El procedimiento que se realizó en el CDA, en conjunto con la casa de Clark y otras dependencias ligadas a la sociedad anónima y sus directores, se inició cerca de las 12.45 del lunes 4 de mayo, cuando el fiscal a cargo de la causa, Juan Pablo Araya, junto a personal de la PDI, ingresó al recinto azul con una orden judicial de entrada, registro e incautación, autorizada por el 4° Juzgado de Garantía de Santiago.

Según antecedentes recabados por El Deportivo, se incautaron cajas, computadores, cartas, carpetas y hasta actas de directorio, entre otros documentos, considerados de interés para la investigación. La candidata Alejandra Mizala se pronunció ante los hechos ocurridos.

“Como candidata a rectora, siempre velaré por la defensa irrestricta de los principios y valores que sostiene nuestra universidad y expreso mi mayor preocupación por los hechos públicamente conocidos”, sostuvo.

La otrora prorrectora sentenció: “El convenio con Azul a Azul debe ser revisado en cuanto a las obligaciones establecidas y su cumplimiento por parte de la concesionaria. Asimismo, estudiaré los antecedentes de la investigación penal en curso para actuar con la seriedad y responsabilidad institucional que esta situación amerita”.

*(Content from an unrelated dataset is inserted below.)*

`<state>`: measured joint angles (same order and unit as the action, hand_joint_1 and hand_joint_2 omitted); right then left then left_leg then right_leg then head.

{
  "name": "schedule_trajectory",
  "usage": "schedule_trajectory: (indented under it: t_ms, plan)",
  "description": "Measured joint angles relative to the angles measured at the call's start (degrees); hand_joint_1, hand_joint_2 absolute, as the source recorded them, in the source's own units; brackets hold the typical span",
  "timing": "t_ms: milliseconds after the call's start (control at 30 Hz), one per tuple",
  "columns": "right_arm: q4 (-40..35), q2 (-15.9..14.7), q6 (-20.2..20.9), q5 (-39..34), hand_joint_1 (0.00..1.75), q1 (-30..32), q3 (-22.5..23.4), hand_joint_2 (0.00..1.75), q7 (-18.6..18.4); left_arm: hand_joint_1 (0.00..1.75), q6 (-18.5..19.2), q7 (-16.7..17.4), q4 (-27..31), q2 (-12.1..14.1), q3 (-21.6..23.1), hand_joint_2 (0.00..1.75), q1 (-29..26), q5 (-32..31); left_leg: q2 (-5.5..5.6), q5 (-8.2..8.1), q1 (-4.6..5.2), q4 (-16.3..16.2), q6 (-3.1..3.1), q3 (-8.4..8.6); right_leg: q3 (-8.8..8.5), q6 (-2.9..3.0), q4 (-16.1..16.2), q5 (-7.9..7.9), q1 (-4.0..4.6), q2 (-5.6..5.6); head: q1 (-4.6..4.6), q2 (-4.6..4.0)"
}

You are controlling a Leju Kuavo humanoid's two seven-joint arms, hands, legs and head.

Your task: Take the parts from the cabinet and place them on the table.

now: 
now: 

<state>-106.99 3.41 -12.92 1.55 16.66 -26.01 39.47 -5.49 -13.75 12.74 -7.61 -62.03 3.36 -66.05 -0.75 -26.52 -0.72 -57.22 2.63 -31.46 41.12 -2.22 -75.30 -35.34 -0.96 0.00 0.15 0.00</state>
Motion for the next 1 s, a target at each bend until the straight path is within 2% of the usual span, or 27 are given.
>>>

Finalmente, el último de los candidatos, Pablo Ruiz-Tagle, ofreció una rueda de prensa para anunciar que, si sale electo, tomará “acciones enérgicas”. “Eso es lo que corresponde e invito a la Universidad a hacerse parte en el proceso penal que se está iniciando”, advirtió.

“Hay que ver si Clark cumplió con el compromiso de pagar parte de sus utilidades a la Universidad. No quiero pensar mal, pero como abogado tenemos que ser cuidadosos en la defensa de los intereses. Hay que estudiar bien el contrato, la Universidad de Chile siempre actúa en función del derecho”, apuntó el decano de la Facultad de Derecho.

Finalmente, Ruiz-Tagle cuestionó que nadie pidiera la renuncia de Clark cuando se comenzaron a conocer las denuncias en su contra: “Hay una investigación de con qué dineros consiguió esas acciones. Es un problema muy serio que hay que enfrentar con un liderazgo serio y con carácter”.